The lines below are to be quoted exactly, from the first through the one that contains "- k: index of".

** Opening Exercise input block **

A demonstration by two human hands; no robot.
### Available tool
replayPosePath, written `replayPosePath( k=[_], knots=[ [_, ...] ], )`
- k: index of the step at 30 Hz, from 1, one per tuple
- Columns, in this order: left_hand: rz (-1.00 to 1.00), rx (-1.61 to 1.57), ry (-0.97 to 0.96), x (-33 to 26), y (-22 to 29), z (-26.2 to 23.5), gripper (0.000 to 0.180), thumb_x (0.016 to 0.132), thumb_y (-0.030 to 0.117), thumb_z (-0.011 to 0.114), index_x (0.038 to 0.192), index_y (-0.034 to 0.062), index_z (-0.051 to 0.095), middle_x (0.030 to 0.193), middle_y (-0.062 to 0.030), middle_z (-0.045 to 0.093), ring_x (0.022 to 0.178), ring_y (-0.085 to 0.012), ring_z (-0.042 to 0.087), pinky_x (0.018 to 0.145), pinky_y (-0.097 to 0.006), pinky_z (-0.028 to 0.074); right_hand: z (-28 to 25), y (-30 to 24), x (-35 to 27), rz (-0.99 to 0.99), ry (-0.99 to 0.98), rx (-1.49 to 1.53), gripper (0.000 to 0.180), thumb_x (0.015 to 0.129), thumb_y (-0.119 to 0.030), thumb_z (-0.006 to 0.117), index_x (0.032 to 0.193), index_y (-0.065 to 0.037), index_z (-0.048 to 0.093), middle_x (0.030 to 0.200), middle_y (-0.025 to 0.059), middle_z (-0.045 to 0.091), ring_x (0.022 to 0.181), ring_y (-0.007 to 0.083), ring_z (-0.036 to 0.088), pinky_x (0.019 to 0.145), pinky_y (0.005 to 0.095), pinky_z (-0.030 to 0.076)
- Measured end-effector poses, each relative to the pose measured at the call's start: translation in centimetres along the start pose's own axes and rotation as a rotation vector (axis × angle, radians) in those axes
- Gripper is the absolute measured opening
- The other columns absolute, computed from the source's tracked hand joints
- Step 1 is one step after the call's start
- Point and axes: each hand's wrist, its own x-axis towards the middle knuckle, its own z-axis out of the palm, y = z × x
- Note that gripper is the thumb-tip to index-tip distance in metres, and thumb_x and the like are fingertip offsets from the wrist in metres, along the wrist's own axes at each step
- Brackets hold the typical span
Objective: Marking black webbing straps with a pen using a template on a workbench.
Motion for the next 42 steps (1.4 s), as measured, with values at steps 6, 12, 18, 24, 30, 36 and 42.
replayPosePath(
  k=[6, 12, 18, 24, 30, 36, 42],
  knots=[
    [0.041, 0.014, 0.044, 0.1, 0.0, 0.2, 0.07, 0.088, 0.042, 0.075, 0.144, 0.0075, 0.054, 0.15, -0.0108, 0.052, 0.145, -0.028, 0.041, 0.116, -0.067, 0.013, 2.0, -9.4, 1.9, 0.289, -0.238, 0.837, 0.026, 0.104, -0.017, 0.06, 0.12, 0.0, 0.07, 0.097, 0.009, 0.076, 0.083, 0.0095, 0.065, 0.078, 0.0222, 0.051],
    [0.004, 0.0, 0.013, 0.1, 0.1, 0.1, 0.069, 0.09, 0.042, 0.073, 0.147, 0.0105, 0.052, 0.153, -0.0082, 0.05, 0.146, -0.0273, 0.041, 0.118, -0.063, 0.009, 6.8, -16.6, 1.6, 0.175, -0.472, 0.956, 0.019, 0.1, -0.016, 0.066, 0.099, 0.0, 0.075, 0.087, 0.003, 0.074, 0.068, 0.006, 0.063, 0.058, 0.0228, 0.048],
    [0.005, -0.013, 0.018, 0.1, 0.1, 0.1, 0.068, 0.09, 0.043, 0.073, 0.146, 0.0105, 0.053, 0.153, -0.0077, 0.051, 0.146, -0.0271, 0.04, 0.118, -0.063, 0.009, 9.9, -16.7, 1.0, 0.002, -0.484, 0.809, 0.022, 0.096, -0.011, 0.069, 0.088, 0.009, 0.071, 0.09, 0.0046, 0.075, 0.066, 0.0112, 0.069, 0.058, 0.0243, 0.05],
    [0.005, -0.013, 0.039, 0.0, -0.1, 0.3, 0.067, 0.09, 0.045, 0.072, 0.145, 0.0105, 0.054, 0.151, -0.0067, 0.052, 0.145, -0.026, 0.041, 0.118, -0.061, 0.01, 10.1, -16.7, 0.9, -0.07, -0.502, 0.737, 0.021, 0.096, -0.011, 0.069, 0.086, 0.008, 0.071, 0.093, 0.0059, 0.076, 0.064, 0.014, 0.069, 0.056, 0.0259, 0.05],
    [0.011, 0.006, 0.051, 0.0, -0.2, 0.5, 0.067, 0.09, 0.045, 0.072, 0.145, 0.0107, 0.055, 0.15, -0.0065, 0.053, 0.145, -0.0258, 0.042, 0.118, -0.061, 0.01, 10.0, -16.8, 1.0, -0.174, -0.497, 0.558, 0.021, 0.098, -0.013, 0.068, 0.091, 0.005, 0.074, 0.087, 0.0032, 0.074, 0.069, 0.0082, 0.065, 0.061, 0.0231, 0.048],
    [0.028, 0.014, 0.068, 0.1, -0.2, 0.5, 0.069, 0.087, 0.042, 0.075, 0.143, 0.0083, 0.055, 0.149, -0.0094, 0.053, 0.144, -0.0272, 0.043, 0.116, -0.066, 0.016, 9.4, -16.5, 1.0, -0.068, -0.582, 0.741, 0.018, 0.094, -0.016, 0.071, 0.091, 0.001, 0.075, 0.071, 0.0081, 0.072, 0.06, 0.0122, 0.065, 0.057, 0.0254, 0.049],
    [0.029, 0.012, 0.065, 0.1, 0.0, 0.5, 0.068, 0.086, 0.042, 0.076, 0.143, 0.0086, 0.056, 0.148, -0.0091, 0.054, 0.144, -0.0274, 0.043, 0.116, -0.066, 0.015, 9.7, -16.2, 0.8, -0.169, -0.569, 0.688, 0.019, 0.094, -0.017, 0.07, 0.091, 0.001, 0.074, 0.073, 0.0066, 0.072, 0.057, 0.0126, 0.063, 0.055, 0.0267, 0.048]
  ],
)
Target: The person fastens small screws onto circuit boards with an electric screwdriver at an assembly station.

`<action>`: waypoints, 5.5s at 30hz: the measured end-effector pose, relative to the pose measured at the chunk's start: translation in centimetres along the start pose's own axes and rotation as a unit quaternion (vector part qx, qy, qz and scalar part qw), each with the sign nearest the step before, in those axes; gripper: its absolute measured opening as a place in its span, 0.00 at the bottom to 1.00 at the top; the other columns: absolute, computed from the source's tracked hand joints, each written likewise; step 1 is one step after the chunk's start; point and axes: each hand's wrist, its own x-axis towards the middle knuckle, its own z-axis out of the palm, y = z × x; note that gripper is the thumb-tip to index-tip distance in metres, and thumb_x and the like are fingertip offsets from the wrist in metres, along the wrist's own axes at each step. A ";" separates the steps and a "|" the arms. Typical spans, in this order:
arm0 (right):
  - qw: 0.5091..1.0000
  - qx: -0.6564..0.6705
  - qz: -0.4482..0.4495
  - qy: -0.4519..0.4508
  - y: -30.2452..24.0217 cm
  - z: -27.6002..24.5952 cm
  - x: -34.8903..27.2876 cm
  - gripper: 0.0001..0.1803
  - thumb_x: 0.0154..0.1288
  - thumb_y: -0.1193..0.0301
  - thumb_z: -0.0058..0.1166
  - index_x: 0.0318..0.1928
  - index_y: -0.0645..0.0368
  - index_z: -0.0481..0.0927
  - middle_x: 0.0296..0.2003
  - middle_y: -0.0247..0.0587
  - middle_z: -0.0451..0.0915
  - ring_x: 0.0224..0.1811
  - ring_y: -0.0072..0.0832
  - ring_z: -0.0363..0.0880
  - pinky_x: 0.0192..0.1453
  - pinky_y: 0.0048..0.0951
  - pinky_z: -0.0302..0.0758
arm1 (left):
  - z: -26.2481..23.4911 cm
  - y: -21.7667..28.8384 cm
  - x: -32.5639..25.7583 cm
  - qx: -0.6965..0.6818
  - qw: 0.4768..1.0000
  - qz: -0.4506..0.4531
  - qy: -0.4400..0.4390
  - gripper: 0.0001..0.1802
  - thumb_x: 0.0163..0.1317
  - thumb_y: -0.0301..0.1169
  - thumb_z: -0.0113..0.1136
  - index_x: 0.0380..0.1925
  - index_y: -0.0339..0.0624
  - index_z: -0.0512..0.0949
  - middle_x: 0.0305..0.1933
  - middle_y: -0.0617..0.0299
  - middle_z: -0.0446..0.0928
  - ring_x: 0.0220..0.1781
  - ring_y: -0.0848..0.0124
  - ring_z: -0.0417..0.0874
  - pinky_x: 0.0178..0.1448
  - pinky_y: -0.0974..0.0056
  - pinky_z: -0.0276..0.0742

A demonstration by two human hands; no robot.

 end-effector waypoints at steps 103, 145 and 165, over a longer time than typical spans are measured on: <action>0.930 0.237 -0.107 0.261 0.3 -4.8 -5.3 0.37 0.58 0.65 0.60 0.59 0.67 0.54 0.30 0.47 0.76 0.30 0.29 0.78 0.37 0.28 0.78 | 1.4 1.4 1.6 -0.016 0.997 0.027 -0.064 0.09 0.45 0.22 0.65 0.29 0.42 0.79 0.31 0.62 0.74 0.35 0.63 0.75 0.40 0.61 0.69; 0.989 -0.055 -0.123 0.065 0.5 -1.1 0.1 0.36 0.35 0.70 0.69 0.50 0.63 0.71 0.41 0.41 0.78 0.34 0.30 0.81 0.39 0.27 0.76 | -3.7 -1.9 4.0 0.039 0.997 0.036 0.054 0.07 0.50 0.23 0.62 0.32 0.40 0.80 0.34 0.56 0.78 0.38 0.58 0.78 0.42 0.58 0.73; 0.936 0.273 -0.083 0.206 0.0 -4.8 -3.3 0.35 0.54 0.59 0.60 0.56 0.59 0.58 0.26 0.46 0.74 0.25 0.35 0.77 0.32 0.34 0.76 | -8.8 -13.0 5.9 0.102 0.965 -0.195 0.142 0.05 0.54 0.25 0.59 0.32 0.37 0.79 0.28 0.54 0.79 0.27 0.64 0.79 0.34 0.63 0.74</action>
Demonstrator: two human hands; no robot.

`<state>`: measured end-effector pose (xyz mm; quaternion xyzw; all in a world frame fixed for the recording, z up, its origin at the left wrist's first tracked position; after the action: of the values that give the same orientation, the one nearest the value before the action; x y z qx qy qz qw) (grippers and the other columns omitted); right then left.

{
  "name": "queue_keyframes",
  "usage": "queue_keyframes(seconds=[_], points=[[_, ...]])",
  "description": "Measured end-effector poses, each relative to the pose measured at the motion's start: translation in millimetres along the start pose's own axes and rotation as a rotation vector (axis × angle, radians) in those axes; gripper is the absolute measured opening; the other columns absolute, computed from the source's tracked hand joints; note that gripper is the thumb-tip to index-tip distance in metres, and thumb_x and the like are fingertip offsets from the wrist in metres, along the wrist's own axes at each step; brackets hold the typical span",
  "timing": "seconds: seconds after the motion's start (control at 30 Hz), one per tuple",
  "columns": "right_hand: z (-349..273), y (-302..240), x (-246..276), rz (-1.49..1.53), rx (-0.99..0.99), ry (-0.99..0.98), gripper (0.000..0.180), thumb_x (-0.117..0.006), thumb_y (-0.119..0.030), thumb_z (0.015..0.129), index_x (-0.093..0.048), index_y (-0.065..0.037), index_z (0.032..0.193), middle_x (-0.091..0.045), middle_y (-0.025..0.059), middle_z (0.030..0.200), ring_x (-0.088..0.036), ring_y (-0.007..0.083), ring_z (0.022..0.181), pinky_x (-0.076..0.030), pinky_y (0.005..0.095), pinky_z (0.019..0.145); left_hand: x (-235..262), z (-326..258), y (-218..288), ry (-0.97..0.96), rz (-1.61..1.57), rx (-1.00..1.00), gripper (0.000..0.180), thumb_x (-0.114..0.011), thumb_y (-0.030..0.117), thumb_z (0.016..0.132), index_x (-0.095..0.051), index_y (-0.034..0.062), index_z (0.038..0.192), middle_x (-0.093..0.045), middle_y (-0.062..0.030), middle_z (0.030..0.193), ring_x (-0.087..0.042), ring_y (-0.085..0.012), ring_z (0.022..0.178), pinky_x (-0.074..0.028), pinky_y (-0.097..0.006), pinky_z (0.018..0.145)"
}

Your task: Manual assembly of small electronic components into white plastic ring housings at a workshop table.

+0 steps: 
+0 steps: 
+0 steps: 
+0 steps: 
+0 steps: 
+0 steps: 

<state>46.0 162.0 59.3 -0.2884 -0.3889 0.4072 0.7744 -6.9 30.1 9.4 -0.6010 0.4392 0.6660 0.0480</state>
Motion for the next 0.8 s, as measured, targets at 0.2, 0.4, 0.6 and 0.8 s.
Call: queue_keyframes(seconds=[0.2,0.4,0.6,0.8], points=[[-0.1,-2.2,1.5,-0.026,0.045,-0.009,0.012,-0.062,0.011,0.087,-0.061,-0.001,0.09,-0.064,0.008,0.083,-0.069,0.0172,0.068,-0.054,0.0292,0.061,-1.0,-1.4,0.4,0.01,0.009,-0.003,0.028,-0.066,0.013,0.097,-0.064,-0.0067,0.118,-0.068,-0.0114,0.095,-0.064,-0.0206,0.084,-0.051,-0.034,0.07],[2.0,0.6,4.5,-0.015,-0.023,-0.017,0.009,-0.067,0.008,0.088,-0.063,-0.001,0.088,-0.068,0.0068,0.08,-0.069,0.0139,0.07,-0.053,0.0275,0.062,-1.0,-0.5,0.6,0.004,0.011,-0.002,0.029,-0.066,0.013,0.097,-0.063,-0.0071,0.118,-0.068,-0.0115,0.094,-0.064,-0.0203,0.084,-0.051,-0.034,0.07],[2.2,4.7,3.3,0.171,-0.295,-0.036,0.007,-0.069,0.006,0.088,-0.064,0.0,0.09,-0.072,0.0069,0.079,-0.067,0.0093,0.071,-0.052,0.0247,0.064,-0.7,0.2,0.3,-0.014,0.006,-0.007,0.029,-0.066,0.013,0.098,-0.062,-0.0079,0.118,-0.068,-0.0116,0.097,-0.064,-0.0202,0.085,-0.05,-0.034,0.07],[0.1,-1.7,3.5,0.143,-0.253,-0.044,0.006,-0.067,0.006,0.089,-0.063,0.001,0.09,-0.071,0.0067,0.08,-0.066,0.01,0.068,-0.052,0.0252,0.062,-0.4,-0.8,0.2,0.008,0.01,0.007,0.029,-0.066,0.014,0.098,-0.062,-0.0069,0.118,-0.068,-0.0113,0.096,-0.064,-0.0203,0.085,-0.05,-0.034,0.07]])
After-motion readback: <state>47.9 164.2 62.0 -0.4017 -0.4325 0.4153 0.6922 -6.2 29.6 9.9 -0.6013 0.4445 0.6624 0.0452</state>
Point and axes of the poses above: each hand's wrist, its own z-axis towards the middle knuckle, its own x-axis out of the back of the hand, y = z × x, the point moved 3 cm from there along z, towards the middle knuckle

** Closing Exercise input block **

__Response to this exercise__.
A demonstration by two human hands; no robot.
### Available tool
replayPosePath, written `replayPosePath( k=[_], knots=[ [_, ...] ], )`
- k: index of the step at 30 Hz, from 1, one per tuple

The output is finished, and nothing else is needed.